The Greeks have gone a different path and this is the one we are on in this country. It keeps the masses in the dark longer about what is going on. The Greeks chose to borrow money to prop-up their economy. They essentially got onto an economic treadmill from which there was no escape.
A government less efficient at creating jobs kept expanding, crowding out the private sector. To provide social services and investment to bridge the gap, the government borrowed. But every time the government borrowed, it expanded, which exacerbated the gap. So you get to a point where the rate of decline is accelerated. This is where the United States has been the past few years.
(I should note that this is not Cloughard-Piven, this is not same vast conspiracy that got us here, nothing that fancy (unless you can prove that Richard Nixon and Barack Obama were ever in a room together). It is just plain old lack of faith in God. A portion of this country made government their new religion and we are all paying for their worship of this golden cow.)
The Greeks, much like the USSR before them, have gotten to a point where they can no longer borrow enough or deliver enough government investment to offset the gap. The treadmill has broken. The EU is now forcing Greece to live within its means, almost overnight. As the government pulls back, there is no private sector infrastructure to pick up the slack. There is essentially a gaping hole in the Greek economy. The result is sky high unemployment and incredible social instability. People lost track of how dependent they were, even indirectly, on the government.
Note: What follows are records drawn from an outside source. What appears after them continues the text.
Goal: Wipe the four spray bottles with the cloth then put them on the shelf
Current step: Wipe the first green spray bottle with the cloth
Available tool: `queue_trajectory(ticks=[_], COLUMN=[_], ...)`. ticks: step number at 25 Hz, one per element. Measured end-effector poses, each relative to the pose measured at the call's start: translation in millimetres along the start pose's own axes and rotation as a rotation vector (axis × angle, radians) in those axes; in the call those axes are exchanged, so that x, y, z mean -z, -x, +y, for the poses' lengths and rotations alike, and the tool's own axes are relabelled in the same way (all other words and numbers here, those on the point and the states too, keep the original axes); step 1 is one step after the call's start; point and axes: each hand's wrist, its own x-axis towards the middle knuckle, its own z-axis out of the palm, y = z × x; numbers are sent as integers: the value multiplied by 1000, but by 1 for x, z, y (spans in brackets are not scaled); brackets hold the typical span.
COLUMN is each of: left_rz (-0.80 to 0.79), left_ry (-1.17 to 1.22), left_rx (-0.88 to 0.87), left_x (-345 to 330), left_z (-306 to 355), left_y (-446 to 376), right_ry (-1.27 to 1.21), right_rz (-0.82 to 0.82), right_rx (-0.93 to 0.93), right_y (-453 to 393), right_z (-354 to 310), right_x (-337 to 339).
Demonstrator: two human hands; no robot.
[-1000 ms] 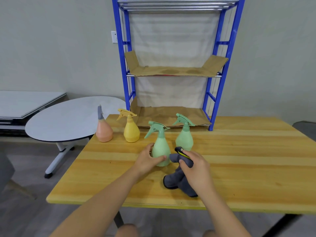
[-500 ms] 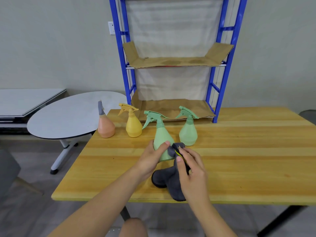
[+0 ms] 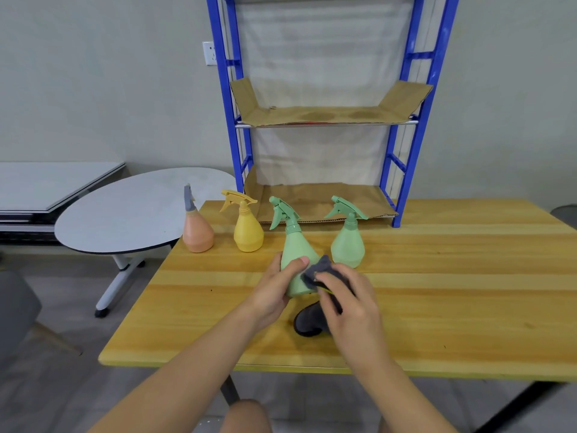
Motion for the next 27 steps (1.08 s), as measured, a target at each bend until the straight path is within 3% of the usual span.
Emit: queue_trajectory(ticks=[2, 6, 10, 14, 17, 21, 25, 27], left_rz=[-1, 5, 2, -6, 5, 12, 55, 58], left_ry=[20, -9, 70, -5, -58, -22, 8, 21], left_rx=[9, -6, -17, -17, -62, -97, -123, -100], left_x=[-1, -6, -6, -4, 1, -1, -3, -4], left_z=[0, 4, 7, 13, 17, 15, 20, 21], left_y=[-1, 3, 3, 3, 2, 1, 1, 2], right_ry=[-1, 72, 46, 88, 82, 151, 110, 143], right_rz=[31, -103, 0, -116, -11, -131, -54, -118], right_rx=[-38, 199, 21, 265, 90, 346, 154, 278], right_y=[-3, 10, -3, 4, -11, 0, -13, -2], right_z=[-1, -5, 1, -5, 4, -10, -1, -9], right_x=[3, 1, 6, 5, 12, 6, 11, 9])
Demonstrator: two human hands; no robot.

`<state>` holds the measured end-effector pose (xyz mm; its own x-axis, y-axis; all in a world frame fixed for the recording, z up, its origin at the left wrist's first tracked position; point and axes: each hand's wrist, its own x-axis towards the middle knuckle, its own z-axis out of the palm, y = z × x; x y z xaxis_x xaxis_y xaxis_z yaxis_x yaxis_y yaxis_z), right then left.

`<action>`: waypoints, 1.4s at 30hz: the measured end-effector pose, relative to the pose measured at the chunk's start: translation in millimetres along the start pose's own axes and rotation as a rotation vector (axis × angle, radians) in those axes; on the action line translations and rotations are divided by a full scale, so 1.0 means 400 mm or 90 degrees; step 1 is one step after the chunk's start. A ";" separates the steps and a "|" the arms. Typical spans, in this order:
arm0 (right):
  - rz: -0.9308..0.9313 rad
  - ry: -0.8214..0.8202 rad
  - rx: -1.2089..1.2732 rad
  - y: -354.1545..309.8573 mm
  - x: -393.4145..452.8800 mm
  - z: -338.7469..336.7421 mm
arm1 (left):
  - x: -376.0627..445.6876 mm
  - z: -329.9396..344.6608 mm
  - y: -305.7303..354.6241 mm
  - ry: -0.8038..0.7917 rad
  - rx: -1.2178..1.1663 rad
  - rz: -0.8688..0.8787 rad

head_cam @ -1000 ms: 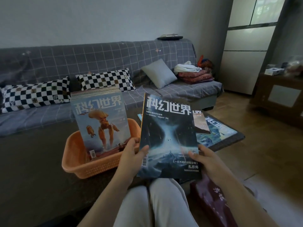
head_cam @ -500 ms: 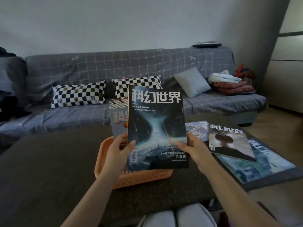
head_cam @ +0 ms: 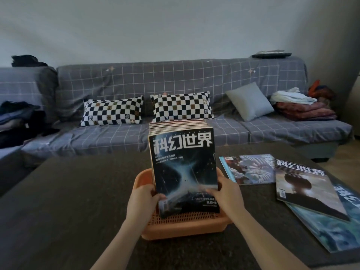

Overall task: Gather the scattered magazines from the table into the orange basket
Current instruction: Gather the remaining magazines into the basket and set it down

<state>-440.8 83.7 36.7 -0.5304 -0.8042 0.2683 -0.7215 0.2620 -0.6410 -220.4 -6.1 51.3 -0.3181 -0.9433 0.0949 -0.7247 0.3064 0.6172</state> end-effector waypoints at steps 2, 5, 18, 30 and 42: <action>-0.015 0.001 -0.039 0.004 -0.002 0.010 | 0.008 0.009 -0.006 -0.008 0.039 -0.011; 0.000 -0.015 -0.070 0.003 0.002 0.017 | 0.021 0.016 -0.011 -0.009 0.070 -0.021; -0.023 0.016 -0.086 0.008 0.006 0.043 | 0.019 0.035 -0.016 0.071 0.121 0.002; -0.092 -0.055 -0.049 0.008 0.026 0.037 | 0.030 0.039 -0.013 0.061 0.054 0.029; -0.077 -0.027 -0.012 0.017 0.039 0.053 | 0.021 0.027 -0.010 -0.018 -0.066 -0.002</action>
<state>-444.6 61.8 21.2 -0.4203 -0.8524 0.3112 -0.7876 0.1723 -0.5917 -226.7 -13.7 41.1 -0.3342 -0.9398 0.0708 -0.6588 0.2866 0.6956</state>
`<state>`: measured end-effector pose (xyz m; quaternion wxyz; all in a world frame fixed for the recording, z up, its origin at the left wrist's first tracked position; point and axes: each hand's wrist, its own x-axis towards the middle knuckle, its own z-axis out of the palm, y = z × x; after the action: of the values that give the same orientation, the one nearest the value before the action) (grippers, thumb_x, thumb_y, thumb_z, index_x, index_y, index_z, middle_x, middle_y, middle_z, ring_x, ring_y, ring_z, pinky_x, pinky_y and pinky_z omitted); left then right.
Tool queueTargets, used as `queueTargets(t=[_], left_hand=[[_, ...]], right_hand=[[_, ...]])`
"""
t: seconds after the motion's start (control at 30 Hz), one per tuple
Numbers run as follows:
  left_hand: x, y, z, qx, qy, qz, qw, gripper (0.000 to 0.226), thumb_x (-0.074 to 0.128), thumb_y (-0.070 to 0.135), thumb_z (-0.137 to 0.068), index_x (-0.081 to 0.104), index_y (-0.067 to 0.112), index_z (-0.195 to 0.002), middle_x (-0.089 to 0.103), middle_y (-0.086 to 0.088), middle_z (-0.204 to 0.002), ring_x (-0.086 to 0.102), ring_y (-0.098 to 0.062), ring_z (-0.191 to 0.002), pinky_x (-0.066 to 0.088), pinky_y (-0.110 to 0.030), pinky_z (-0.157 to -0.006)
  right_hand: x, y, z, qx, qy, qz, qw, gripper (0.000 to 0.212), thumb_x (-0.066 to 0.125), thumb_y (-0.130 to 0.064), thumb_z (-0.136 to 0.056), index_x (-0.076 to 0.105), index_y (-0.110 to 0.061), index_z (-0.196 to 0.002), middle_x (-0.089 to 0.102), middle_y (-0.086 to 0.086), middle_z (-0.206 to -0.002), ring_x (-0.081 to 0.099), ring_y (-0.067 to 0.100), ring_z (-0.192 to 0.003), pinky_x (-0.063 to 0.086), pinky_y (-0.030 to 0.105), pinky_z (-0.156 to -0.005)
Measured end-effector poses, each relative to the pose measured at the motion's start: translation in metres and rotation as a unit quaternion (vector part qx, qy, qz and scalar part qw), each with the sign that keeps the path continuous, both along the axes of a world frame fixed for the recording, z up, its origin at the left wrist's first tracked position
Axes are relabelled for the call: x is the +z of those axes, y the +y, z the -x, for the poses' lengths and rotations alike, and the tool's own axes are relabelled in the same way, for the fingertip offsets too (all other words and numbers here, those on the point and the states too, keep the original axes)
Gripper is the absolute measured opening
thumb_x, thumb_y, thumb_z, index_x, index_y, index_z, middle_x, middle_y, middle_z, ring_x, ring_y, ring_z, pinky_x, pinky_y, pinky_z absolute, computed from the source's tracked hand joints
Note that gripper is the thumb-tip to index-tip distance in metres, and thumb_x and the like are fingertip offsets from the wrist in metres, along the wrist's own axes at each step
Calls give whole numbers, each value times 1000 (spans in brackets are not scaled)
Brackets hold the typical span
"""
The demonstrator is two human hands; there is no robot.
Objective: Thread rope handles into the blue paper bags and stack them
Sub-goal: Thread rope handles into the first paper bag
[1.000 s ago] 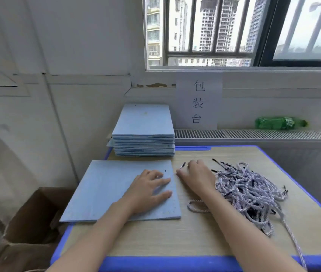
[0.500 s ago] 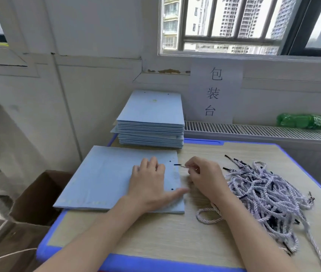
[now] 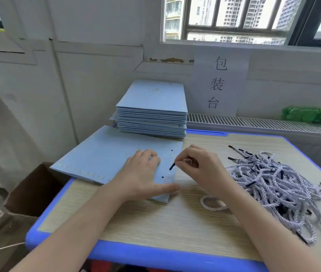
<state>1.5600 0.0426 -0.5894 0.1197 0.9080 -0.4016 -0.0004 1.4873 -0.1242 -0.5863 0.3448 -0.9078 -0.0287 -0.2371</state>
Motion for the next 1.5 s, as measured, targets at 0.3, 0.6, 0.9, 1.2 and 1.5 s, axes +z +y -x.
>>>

Inevitably, when there is scarcity of resources, the economic solution demanded is rationing. Rationing requires a strong central authority. I predict the civil unrest will be the impetus for some sort of authoritarian government to emerge in Greece. Rather than pushing capital out as broadly as possible, scattering seeds far and wide to see what grows, this new government will likely employ a knee-jerk reaction. They will ration resources, trying centrally to pick winners and losers in their bets. This will only ensure Greece remains paralyzed for generations to come.
So what about the U.S.? Must this to be our fate? The answer is no. We have a small, but closing window to avoid this. If we quickly reach consensus that our government is too large, we can still orchestrate an orderly reduction of the size, scope, and budget of government at all levels. If we do so, we can then offer a corresponding reduction of tax rates and regulation.
We still have enough of a private sector and enough entrepreneurial bones in our nation that in short order (though not instantaneously and not painlessly) the private sector can take up much of the slack and be growing our economy in a sustainable way. It would probably usher in the kind of growth not seen since WWII, perhaps even bigger than the Reagan Era.
But the challenge is real. We have built our economy around the government, not families. While the economic slack of government cuts can be absorbed by existing infrastructure, are families ready to pick up the slack as those services go away? Are we ready to give enough to feed and clothe our neighbor as the social safety net is reduced? Are we ready to take more responsibility for feeding our own families, for working, for educating your children, for disciplining them? Are we willing to pay the price for freedom? I don’t know.
What I do know for certain, is our politicians will not decide this for us. It would be political suicide for either party to take this on without a clear mandate from the American people and we have made power much too comfortable for them to risk it. We have to send a clear signal in THIS election.